Quality control

Command-line or GUI Java app (cross platform compatibility, just needs a JRE installed)
Because it is considering short reads from across a whole genome, fastqc considers random data to be good. If the data is not expected to be completely random, then the QC scores may be lower than expected, so it is important to know what sort of data you have and are expecting in order to properly interpret the QC.

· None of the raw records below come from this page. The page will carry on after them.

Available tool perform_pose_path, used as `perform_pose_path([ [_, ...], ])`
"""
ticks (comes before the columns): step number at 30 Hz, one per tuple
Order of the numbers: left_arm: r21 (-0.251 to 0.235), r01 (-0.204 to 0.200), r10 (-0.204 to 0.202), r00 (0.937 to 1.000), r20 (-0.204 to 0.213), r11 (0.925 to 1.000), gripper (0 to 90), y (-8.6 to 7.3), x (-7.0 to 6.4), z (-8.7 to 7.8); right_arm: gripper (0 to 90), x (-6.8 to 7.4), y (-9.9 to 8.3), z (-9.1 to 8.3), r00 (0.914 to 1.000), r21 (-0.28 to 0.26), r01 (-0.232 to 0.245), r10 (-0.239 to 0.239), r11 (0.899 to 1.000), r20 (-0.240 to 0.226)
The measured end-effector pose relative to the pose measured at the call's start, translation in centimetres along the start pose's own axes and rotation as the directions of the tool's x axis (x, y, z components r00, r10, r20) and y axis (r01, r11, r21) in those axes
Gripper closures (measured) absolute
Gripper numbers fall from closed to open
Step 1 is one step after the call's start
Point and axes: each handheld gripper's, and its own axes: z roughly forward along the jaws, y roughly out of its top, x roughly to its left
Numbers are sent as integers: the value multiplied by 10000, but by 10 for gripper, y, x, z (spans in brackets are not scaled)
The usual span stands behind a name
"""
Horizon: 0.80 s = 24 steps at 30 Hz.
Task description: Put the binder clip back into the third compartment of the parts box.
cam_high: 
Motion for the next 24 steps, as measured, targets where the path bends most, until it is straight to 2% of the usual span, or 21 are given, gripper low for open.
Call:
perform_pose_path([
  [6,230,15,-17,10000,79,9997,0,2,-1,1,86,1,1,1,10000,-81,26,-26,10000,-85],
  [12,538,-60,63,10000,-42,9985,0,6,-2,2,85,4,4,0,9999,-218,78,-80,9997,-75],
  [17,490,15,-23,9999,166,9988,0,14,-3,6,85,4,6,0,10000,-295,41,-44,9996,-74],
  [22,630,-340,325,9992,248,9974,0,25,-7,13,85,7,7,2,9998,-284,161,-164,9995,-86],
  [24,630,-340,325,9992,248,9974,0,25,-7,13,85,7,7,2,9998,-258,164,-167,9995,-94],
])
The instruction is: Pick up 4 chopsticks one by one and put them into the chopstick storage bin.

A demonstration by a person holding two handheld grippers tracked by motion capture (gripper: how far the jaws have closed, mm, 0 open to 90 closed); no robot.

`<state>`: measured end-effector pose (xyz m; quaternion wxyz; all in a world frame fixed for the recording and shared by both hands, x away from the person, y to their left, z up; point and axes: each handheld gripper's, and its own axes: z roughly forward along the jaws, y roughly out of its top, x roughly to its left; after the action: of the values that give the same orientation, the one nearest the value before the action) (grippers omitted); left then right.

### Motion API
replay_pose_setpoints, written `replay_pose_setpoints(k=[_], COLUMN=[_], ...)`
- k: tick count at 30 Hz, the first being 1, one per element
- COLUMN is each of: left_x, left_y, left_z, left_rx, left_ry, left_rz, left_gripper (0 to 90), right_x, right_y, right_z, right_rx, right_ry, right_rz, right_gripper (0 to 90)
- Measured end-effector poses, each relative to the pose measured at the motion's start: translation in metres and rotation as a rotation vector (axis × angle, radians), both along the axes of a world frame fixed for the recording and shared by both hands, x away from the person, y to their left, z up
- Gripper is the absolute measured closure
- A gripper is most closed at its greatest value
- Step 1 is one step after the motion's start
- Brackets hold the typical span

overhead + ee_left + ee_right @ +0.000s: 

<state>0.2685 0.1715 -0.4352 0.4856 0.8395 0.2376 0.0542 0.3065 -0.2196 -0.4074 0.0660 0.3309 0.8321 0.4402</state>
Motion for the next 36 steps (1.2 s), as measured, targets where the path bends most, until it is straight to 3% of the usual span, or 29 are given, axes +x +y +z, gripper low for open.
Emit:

  • generates HTML page of QC report, but also a raw data file
    • HTML needs to be copied locally if analysis run on IRIDIS (or possibly logon via the GUI system? Not tried that yet…)#
    • HTML page has clear plots of various quality metrics. Usually averaged for all reads?
  • report is broken down into sections, each of which may pass, fail, or pass with a warning.
    • Basic Statistics
      • number of reads
      • average length
      • fastq encoding type
      • number of reads flagged as poor quality - flagged by fastqc, presumably?
      • GC%
    • Per base sequence quality
      • Average quality scores across length of read
      • usually drops a bit at the ends
      • shows interquartile range, top and bottom 10%, and median for each block of positions (each position if short, may combine if read is longer)
      • blue line is mean quality
      • Background colour coded - green is good, red is bad, orange is ok but lower quality.
      • overall low quality warning if median quality for a position is <25, fails if <20.
    • Per tile sequence quality
      • shows locations of reads on the original Illumina flowcell.
      • Not really sure exactly how to interpret this, but if it's all blue it's doing well.
    • Per sequence quality scores
      • Histogram of quality scores - number of reads that have each score
      • shows the distribution of scores - some lower scores are expected, but ideally most will be in a single peak at the higher end of the range.
    • Per base sequence content
      • The average propertions of bases at each position
      • would expect roughly equal, but not necessarily exactly 25% each
      • May vary if the sequence has skewed GC, but user should be aware if this is likely to be the case.
      • possibly more reads (e.g. exome, genome, scale) may normalise out the levels.
      • warns if >10% difference between bases.
    • Per sequence GC content
      • Creates a histogram of GC% of reads, and compares to a theoretical distribution
      • expects a normal distribution around the genome mean GC% (or an estimate of that)
    • Per base N content
      • Number of unrecognised (N) bases at each position
      • Should be 0 throughout
      • May be a little higher at the ends of the reads
    • Sequence length distribution
      • Histogram of read lengths
      • for Illumina, should be more or less the same
      • some techniques (Nanopore, PacBio, etc.) are more variable
      • warns if reads aren't all the same length
      • fails if any reads are length 0 (how do they still get counted as reads?)
    • Sequence duplication levels
      • measures the amount of sequence duplication
      • histogram of the number of sequences that are duplicated and to what level
      • 0 = not duplicated (unique), 1 = duplicated once (2 copies), etc…
      • Only uses a sample of reads, otherwise it would take too long to run
      • Hopefully, the sample taken will be properly representative of the whole run.
      • Ideally, don't want a large amount of duplication
      • Fails if <50% of sequences are unique
      • Some sample types may have more duplication than others? User should be aware already.
    • Overrepresented sequences
      • Lists any sequences that make up >0.1% of the entire samples
      • probably indicates contamination, or other error (e.g. untrimmed adapters)
    • Adapter content
      • Looks specifically for adapter sequences that have not been removed.
      • May check the whole sample? Unlike overrepresented/kmer checks that only use a sample.
    • Kmer content
      • checks a smaple of reads for short, overrepresented sequences (kmers) or various lengths (up to 7bp?)
      • Unlike overrepresented sequences, this shows the position of kmers within the read
      • so kmers at ends may be related - perhaps fragments of adapters, or ID barcodes.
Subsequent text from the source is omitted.